──────── INFORMATION ────────

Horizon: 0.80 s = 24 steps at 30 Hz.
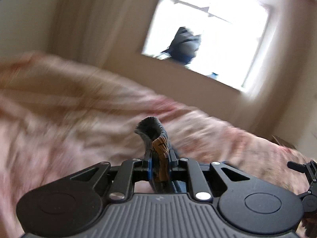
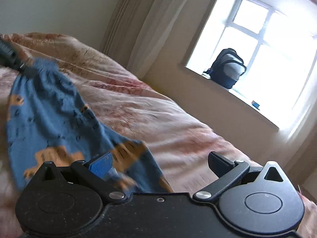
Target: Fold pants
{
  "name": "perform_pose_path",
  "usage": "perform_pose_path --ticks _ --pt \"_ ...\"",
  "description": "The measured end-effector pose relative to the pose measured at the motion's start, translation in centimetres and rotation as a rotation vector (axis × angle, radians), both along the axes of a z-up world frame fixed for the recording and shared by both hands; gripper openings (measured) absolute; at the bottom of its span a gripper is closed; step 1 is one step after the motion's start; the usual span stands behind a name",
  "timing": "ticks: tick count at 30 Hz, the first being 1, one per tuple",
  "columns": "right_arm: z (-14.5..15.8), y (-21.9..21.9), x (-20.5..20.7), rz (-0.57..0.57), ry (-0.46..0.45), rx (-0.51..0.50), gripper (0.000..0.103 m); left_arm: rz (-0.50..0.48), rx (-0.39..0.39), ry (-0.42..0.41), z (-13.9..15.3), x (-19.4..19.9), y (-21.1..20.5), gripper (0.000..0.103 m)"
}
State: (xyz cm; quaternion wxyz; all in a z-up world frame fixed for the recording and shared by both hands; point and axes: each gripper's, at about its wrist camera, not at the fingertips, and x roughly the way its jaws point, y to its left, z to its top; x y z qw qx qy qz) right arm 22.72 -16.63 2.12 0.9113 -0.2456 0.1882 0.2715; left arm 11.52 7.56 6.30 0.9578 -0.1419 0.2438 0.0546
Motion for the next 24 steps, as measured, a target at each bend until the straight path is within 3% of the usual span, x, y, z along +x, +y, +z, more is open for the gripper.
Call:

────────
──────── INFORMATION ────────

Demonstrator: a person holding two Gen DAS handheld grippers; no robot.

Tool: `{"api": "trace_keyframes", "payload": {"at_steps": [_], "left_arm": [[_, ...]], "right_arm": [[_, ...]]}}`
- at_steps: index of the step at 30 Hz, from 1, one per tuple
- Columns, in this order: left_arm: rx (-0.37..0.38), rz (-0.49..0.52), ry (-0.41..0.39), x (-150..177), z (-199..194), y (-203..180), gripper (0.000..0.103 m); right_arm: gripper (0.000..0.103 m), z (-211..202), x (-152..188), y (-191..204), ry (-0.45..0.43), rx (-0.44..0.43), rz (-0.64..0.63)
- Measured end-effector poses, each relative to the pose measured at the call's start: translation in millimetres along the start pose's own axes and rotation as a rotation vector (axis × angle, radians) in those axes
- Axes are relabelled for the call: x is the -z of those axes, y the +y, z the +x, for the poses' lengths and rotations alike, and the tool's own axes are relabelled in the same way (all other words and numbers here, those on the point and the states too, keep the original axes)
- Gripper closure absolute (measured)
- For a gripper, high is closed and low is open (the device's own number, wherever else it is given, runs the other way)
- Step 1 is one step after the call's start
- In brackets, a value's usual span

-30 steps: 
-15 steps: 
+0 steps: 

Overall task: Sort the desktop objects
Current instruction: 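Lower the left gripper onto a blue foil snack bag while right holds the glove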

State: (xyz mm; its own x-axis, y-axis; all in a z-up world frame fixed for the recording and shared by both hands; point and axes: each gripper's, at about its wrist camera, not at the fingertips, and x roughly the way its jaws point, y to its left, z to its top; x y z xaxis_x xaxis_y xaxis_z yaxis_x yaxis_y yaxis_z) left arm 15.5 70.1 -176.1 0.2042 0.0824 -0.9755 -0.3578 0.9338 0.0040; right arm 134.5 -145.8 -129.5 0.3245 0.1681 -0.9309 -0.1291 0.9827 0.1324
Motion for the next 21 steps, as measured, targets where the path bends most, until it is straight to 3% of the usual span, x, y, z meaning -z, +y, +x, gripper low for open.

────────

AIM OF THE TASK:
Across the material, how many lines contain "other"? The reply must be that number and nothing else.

TASK RESPONSE:
2